I waited again and then repeated the steps and this time he fell asleep to me patting his bottom. After he is asleep, he sleeps through the night and never makes a peep again.

yes, I love to rock my baby and pat him to sleep, but I think its important for them to know their bedroom, love it and love to sleep in there. Besides its easier on mom:)

So I think it went well. The only concern I have is HOPEFULLY he wont need me to pat him to sleep and he will learn when he hits the bed, its sleep time.

So I know people let them cry it out totally, which is a good method, but my heart breaks when he cries and gets all choked up from crying so hard. So I am going in, at least laying my hand on him to let him know he is safe, and its ok to fall asleep. I have heard this works also.

I will update with every night we try this...but until then I would love to hear your methods and advice.

5 comments:

Anonymous said...

Well, I have very strong feelings against CIO so I may not be the person you want responding but...

I hate CIO. Yes, it is effective, but it's effective for a sad reason - a relationship between a mom and child is formed and based on the child learning that mom responds to baby's needs and begins to trust that response. So when a baby cries and mom doesn't respond, that trust is broken. So the child learns that mom isn't going to respond to his needs. :(. That especially holds true in a child as young as your little guy. He is still a baby and still needs a responsive mommy.

The book "The No Cry Sleep Solution" is a great resource for helping you and your little man figure out a way to get him to bed at night without the tears. :)

Jessica said...

I totally recommend the book "The Baby Whisper" It helped me a TON getting Lucy back on track and starting Penny off on the right foot!

It sounds like you have a good handle on it though... Remember, Tucker is YOUR baby. You know him best, and will do whats right for HIM. :-)

Good Luck!

Erin said...

We haven't had to do any formal sleep training yet, but I have read an embarrassing number of sleep books because I find it fascinating :)

I really liked Ferber's book (Solve Your Child's Sleep Problems) - beyond the "progressive waiting" approach, it includes a ton of information on sleep cycles and sleep associations. Healthy Sleep Habits, Happy Child is another good one. I've read Baby Whisperer as well, but thought the other 2 contained more actual information about sleep.

I think there is a really fine balance between responding to your child's needs versus helping them to learn to fall asleep on their own, which is VERY important in the long run. In a lot of cases, it probably is quite possible to change sleep associations and find the right window for sleep without a lot of crying - Ferber's book would be really helpful to learn more about that.

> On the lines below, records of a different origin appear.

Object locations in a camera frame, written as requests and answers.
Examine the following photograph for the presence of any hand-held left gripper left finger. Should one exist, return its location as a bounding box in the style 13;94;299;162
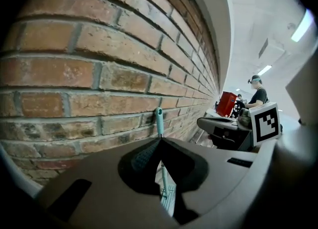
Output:
37;137;179;229

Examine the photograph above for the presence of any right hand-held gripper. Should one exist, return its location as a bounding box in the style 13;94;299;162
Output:
196;101;282;152

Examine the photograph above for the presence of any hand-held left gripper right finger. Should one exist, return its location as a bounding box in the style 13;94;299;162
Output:
160;137;257;225

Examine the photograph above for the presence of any teal mop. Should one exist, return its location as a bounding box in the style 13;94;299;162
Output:
155;107;177;211

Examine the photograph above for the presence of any white desk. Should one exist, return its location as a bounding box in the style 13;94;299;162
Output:
205;108;226;119

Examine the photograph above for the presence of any red box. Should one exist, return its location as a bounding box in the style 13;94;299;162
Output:
215;91;237;118

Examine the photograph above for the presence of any small ceiling light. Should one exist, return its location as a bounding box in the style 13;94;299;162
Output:
256;65;273;76

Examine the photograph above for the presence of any ceiling air conditioner unit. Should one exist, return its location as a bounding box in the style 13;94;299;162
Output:
258;37;287;63

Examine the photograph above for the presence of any long ceiling light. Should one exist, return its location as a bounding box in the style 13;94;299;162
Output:
291;9;314;43

All that being said, my baby does frequently have a few minutes of crying/protesting/fussing before falling asleep on her own, but I KNOW that when I rush to her immediately she just gets more upset and worked up. Jessica is right - you know your own baby the best, and can probably tell if the cries will escalate or if he will settle down on his own!

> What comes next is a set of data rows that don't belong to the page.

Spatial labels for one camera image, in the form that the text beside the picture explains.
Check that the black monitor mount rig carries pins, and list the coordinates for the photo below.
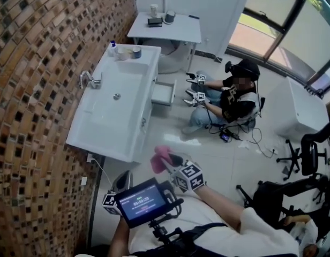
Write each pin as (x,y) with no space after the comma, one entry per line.
(170,205)

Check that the white cup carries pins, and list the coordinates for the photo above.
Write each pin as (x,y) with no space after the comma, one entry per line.
(122,55)

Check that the person's right forearm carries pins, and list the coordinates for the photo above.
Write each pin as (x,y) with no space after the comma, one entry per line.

Good luck - I look forward to hearing more about how it goes for you!

Amy said...

I can't do the full fledge CIO, plus brady is stubborn and will cry for hours if i'd let him.

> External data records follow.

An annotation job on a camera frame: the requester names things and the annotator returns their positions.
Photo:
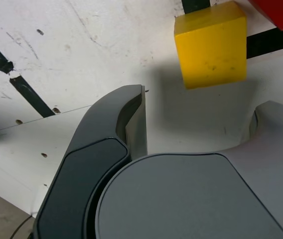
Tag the black tape strip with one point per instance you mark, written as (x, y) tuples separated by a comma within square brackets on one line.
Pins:
[(29, 94)]

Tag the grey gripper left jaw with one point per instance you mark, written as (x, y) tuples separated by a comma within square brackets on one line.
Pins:
[(86, 174)]

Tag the red cube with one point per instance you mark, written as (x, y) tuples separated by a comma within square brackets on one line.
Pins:
[(276, 11)]

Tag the yellow cube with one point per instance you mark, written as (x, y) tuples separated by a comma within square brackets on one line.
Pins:
[(211, 49)]

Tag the black tape square outline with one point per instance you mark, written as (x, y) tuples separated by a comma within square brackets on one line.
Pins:
[(268, 44)]

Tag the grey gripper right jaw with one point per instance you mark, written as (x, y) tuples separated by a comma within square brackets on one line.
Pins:
[(193, 199)]

we are dealing with many of the same issue, sitting up in the cirb, wanting mommy....and we have had our fair share of sleep issues and the only thing that worked for me is consistancy, and i mean consistancy for the morning and night routine. i had a bigger issue though that we have several difference peopel that watch him during the week and once i got everyone on the same schedule things got better.

im not big on 'methods' and books that tell you what to do because i dont think all things work for all babies but i really liked some of the stuff in the sleep tight, sleep lady book (i think author is kim west) and she has a section about sick kids. i didn't do the whole thing she recommended but a lot of the things that she said helped!!

Michele said...

I could never let my kids CIO. It was too painful to listen to. I tried to convince myself that every child eventually sleeps thru the night but then I realized I am married to a man that has never in his life slept thru the night!